EXERCISE |
The lines below are to be quoted exactly, from the first through the one that contains "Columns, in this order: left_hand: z".

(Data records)
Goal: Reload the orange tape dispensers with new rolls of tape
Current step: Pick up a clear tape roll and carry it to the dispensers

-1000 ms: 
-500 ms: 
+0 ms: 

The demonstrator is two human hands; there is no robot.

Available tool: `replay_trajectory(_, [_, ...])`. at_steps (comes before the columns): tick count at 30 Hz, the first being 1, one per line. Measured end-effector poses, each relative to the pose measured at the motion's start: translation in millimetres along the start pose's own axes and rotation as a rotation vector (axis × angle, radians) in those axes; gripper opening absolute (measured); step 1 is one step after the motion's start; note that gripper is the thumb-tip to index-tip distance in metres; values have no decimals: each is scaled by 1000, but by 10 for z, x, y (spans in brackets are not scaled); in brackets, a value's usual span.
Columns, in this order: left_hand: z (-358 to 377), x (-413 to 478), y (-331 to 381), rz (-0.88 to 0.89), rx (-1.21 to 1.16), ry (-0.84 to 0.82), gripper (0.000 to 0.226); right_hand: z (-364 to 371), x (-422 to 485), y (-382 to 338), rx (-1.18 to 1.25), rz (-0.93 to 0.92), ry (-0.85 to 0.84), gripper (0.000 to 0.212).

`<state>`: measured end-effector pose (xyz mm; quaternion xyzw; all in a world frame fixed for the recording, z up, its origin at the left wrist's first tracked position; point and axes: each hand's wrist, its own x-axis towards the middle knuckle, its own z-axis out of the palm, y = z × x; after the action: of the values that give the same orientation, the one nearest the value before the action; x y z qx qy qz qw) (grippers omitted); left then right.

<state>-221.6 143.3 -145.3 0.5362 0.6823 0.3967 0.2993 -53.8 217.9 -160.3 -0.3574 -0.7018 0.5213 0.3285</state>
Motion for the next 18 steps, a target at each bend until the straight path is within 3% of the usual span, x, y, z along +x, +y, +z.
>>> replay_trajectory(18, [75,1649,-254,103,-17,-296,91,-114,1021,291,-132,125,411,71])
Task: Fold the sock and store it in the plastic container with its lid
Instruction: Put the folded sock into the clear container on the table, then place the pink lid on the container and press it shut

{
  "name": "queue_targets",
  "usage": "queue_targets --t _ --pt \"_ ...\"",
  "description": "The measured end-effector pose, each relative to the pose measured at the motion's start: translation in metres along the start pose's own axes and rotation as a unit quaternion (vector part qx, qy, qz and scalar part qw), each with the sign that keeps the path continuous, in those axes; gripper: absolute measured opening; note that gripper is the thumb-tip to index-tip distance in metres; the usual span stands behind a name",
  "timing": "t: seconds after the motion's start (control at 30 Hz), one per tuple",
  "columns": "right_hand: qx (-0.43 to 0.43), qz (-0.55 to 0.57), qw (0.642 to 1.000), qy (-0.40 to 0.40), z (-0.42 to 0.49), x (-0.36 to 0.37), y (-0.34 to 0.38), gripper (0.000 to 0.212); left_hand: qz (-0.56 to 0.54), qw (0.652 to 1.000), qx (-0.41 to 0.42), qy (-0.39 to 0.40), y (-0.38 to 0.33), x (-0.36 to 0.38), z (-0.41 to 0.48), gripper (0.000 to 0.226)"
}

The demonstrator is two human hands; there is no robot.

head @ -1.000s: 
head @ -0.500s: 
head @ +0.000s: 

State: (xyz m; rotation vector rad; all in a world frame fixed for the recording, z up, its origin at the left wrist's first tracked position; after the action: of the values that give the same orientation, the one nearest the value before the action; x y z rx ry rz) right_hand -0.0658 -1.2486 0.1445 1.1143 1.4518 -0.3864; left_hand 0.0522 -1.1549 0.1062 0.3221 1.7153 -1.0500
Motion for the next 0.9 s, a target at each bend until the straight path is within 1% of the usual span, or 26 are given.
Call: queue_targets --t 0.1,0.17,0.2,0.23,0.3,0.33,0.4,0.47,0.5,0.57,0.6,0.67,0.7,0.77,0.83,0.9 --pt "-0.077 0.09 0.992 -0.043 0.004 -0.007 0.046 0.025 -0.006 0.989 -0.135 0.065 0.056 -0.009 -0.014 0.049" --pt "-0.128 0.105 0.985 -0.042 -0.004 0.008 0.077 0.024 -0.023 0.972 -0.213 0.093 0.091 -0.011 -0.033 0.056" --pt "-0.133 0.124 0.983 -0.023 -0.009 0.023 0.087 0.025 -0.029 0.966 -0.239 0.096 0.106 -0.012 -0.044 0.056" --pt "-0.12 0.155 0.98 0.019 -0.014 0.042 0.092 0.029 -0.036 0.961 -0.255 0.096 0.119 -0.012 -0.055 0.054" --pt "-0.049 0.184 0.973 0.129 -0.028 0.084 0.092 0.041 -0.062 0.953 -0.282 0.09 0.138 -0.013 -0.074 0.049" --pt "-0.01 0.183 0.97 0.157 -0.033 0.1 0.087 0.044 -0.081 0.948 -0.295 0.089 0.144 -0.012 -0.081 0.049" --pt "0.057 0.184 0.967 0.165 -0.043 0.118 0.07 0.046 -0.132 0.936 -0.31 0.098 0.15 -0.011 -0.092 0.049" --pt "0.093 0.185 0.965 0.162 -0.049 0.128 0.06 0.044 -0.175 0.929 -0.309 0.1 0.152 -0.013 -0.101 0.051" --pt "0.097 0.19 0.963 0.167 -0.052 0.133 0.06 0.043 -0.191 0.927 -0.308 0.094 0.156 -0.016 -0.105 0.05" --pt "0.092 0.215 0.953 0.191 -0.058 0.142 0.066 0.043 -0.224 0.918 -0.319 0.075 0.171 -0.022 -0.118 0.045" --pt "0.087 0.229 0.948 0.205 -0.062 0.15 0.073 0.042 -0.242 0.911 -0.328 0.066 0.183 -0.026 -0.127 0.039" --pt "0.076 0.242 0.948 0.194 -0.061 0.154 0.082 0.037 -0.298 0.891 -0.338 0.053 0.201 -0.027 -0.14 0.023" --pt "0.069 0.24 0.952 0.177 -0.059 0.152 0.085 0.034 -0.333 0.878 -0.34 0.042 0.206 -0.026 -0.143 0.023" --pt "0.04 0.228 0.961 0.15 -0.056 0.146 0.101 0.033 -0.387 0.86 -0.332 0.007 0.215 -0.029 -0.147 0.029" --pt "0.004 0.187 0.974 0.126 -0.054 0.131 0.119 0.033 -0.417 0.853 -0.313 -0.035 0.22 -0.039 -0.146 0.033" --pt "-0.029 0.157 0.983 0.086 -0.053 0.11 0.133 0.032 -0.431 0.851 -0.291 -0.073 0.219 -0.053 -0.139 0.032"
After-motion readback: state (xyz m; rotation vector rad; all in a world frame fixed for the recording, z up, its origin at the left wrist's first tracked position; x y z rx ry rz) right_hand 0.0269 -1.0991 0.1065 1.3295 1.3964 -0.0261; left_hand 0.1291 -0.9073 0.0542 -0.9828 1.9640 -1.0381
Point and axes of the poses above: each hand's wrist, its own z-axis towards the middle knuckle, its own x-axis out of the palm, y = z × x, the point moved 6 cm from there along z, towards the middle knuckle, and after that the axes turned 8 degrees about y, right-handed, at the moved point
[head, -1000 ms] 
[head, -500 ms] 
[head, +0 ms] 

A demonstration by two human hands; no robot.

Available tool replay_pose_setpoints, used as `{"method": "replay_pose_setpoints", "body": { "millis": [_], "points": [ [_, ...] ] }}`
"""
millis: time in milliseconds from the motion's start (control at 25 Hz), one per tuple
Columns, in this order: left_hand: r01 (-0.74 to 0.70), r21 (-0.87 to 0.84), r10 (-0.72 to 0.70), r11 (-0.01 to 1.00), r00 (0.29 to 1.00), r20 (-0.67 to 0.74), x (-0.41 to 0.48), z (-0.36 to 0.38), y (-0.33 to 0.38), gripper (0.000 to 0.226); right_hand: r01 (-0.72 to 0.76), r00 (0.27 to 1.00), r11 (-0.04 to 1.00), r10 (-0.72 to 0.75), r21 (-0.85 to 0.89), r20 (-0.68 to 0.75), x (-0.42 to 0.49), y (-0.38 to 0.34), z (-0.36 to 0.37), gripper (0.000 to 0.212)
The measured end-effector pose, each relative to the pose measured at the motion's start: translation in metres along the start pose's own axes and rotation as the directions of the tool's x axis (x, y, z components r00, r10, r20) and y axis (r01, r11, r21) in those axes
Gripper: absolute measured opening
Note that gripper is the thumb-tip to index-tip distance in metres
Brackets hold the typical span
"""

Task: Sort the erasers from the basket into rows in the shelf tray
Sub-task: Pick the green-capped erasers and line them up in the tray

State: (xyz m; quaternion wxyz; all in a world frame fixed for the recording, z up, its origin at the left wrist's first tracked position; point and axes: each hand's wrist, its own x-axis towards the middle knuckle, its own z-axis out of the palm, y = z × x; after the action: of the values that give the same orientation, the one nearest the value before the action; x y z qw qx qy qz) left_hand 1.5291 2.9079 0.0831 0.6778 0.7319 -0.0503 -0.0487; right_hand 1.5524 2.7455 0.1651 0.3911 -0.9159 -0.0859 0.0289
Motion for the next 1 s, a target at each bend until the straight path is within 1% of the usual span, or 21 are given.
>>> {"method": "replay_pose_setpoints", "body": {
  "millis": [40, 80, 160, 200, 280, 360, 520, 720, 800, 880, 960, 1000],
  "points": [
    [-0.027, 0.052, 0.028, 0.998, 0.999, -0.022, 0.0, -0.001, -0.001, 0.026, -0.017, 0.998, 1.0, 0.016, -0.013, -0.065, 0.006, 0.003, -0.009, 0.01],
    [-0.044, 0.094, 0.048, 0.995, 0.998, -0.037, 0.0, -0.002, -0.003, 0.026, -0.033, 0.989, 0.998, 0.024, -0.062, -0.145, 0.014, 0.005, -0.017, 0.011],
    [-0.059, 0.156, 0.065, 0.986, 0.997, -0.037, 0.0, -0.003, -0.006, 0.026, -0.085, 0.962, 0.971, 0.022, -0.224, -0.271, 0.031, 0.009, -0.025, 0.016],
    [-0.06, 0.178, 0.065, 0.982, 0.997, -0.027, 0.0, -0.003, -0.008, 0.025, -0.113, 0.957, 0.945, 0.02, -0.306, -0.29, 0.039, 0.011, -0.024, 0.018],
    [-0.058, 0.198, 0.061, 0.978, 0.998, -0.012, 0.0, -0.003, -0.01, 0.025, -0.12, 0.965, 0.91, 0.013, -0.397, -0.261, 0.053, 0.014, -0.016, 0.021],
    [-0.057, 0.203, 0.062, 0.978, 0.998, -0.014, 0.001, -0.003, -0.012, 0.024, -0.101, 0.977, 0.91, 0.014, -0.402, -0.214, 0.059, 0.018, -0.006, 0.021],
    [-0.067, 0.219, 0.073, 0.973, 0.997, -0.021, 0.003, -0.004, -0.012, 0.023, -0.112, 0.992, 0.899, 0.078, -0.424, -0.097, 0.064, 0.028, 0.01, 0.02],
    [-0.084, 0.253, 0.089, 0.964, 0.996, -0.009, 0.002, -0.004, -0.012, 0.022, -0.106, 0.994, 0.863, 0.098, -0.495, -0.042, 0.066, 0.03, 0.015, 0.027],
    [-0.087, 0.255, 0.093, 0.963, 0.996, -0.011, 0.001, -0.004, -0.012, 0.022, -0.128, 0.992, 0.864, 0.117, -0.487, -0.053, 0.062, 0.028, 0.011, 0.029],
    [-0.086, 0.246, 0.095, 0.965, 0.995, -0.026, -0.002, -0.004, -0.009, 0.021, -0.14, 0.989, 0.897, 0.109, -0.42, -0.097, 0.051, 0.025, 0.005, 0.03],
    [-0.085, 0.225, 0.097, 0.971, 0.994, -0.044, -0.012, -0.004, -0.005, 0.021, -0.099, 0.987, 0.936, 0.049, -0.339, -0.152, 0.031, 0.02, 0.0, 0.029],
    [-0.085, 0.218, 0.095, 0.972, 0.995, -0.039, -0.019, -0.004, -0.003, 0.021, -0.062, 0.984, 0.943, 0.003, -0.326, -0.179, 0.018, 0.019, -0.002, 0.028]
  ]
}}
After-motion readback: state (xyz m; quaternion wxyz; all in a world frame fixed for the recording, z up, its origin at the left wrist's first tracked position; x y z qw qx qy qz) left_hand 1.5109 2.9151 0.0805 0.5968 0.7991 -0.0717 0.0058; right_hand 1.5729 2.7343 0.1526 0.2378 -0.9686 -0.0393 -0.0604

OUTPUT OF THE EXERCISE |
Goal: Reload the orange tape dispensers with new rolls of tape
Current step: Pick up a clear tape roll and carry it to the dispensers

-1000 ms: 
-500 ms: 
+0 ms: 

The demonstrator is two human hands; there is no robot.

Available tool: `replay_trajectory(_, [_, ...])`. at_steps (comes before the columns): tick count at 30 Hz, the first being 1, one per line. Measured end-effector poses, each relative to the pose measured at the motion's start: translation in millimetres along the start pose's own axes and rotation as a rotation vector (axis × angle, radians) in those axes; gripper opening absolute (measured); step 1 is one step after the motion's start; note that gripper is the thumb-tip to index-tip distance in metres; values have no decimals: each is scaled by 1000, but by 10 for z, x, y (spans in brackets are not scaled); in brackets, a value's usual span.
Columns, in this order: left_hand: z (-358 to 377), x (-413 to 478), y (-331 to 381), rz (-0.88 to 0.89), rx (-1.21 to 1.16), ry (-0.84 to 0.82), gripper (0.000 to 0.226); right_hand: z (-364 to 371), x (-422 to 485), y (-382 to 338), rx (-1.18 to 1.25), rz (-0.93 to 0.92), ry (-0.85 to 0.84), gripper (0.000 to 0.212).

Nothing else is required to complete this exercise.